As the cases of COVID-19 rise, as do cases of domestic violence. A mandatory stay-at-home order has forced families to remain behind closed doors.

Before I continue, this is the National Domestic Violence Hotline: 1-800-799-SAFE (7233). Supporters are available to help 24/7 anonymously and free of charge. Chatting online is also available on!

To flatten the curve, survivors are running into more conflicts more often because families are constantly together in isolated homes away from resources. However, the United Nations strongly advocated for governments to put the safety of women first during throughout pandemic (The New York Times).

Although, as many nations have neglected to do in the past, governments have not taken the proper measures to take away chances from abusers.

According to the National Coalition Against Domestic Violence (NCADV), “one in three women and one and four men in the United States have experienced some form of physical violence by an intimate partner.”

Yes, domestic violence does not discriminate against race, religion, or sex. In fact, it makes up for about 15% of violent crimes (NCADV). However, not all abuse is only physical violence; verbal and psychological abuse is easily concealed as there are no visible wounds.

April is sexual assault awareness month. Educating the public is the first step to preventing domestic violence. Any form of domestic violence is unacceptable, but many do not see the effects of abuse behind closed doors. Many times, those who are stuck in abusive situations are between a rock and hard place.

Domestic violence also does not discriminate against geographic location. Since COVID-19 protocols were put in place, there has been a recent upsurge in these cases and calls not only in the U.S., but also around the world.

According to New York Times’ recent article interviewing women around the world, “while Lele [a 26-year-old Chinese woman] was holding her 11-month-old daughter, her husband began to beat her with a high-chair. She is not sure how many times he hit her. Eventually, she says, one of her legs lost feeling and she fell to the ground, still holding the baby in her arms.”

Domestic violence is embedded in the need for power and control. With COVID-19 stripping away control from many individuals, others feel the need to take control from their victims in the way they see necessary.

Honestly, it is terrifying because we need to contain this virus since numbers are continuously increasing globally. However, what do we do when our current situation makes it harder for survivors to reach out and escape abusive situations?

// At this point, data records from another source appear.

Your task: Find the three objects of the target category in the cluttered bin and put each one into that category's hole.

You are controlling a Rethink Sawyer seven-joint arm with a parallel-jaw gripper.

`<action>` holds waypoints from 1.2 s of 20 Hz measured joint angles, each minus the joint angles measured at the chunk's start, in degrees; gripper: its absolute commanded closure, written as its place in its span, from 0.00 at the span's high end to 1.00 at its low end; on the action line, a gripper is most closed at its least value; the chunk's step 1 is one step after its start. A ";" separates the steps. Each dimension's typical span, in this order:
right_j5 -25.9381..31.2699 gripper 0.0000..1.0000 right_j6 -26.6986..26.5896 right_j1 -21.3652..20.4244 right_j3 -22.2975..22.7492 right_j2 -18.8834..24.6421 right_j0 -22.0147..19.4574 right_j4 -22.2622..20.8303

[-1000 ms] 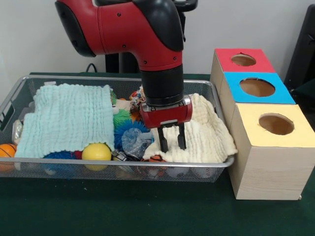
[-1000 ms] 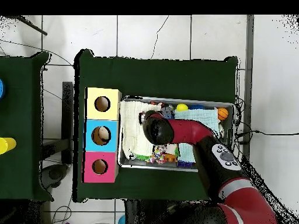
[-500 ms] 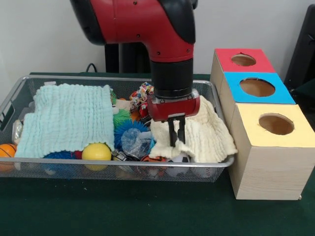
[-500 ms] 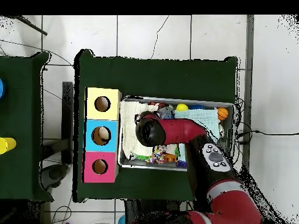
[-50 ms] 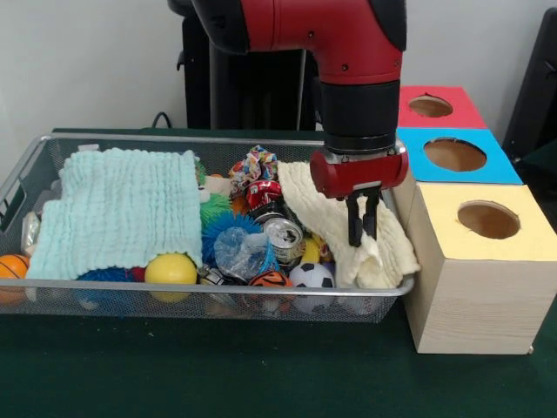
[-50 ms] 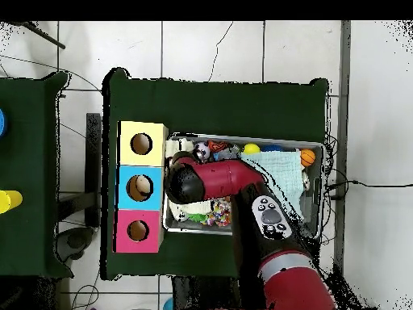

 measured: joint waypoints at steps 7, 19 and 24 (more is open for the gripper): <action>4.28 0.00 0.00 -4.58 1.80 0.79 -2.36 1.27; 20.14 0.00 0.00 -15.60 4.79 1.74 -6.07 2.26; 26.18 0.00 0.00 -15.72 4.77 1.73 -5.84 2.22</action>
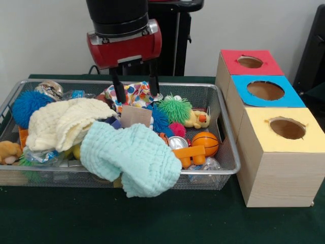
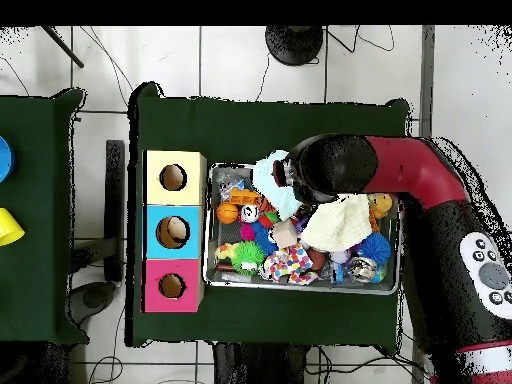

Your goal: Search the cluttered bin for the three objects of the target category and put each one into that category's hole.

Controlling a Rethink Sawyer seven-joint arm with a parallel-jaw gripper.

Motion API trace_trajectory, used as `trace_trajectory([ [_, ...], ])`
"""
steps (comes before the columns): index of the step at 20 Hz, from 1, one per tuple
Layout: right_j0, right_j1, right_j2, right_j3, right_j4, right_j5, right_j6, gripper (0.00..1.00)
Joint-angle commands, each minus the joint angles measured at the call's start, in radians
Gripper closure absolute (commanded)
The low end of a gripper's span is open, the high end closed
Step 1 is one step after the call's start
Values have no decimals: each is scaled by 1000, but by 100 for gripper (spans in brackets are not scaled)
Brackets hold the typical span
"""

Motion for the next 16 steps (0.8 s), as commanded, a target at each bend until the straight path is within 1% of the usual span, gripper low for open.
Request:
trace_trajectory([
  [1,74,-26,-44,39,-112,-4,-86,0],
  [4,94,-43,-62,46,-136,-23,-61,0],
  [7,109,-37,-74,58,-153,-56,-34,0],
  [11,106,-28,-65,82,-137,-109,-11,0],
  [16,99,-12,-55,101,-113,-136,-14,0],
])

Many individuals are also unemployed because they are not seen as essential workers, so survivors may have to depend on the income of their abuser to keep a roof over their head and food on the table. Prior to the pandemic, survivors may have had the ability to escape to their parents’ or friend’s home.

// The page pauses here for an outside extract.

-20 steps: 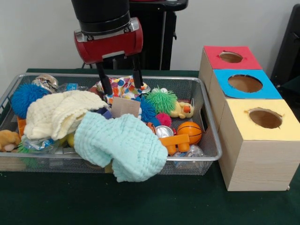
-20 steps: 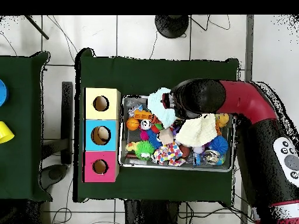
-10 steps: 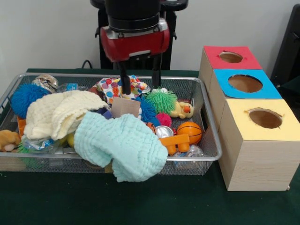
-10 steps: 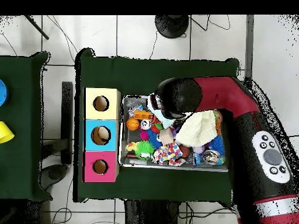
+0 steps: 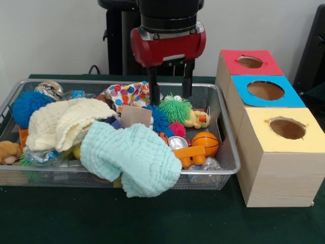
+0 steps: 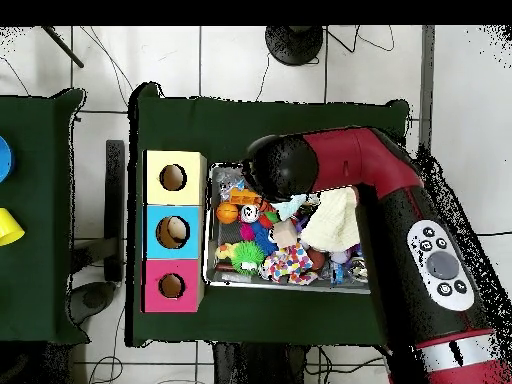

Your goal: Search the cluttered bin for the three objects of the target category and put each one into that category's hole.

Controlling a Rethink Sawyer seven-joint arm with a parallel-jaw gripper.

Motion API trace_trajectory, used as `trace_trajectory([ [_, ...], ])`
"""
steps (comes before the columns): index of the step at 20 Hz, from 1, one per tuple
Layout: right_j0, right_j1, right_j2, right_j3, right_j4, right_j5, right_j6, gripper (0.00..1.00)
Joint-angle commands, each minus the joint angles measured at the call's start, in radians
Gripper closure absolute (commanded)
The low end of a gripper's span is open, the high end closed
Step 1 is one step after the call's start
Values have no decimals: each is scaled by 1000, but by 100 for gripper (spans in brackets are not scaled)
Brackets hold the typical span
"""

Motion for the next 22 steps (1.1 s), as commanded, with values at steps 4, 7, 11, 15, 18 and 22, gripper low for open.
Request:
trace_trajectory([
  [4,-34,50,-7,100,3,-62,-57,0],
  [7,-42,58,4,96,5,-54,-92,0],
  [11,-51,70,19,82,-14,-40,-159,0],
  [15,-60,78,24,72,-20,-36,-178,0],
  [18,-66,85,27,65,-21,-31,-190,0],
  [22,-63,95,23,52,-32,-22,-191,0],
])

But, survivors have been in a constant state of neglect, so they may feel like they are burdening others, putting them at risk of COVID-19, or taking up space. So, many may not reach out because they do not want to put others in an uncomfortable situation.

According to Time, “I spoke to a female caller in California that is self-quarantining for protection from COVID-19 due to having asthma,” an advocate at the National Domestic Violence Hotline wrote in the organization’s logbook. “Her partner strangled her tonight. While talking to her, it sounded like she has some really serious injuries. She is scared to go to the ER due to fear around catching COVID-19.”

The National Domestic Violence Hotline is doing their best to remove survivors from the situation and relocating them to safe shelters, but I think that also requires the government to provide more funding toward safe shelters, legal advocates and mental health services.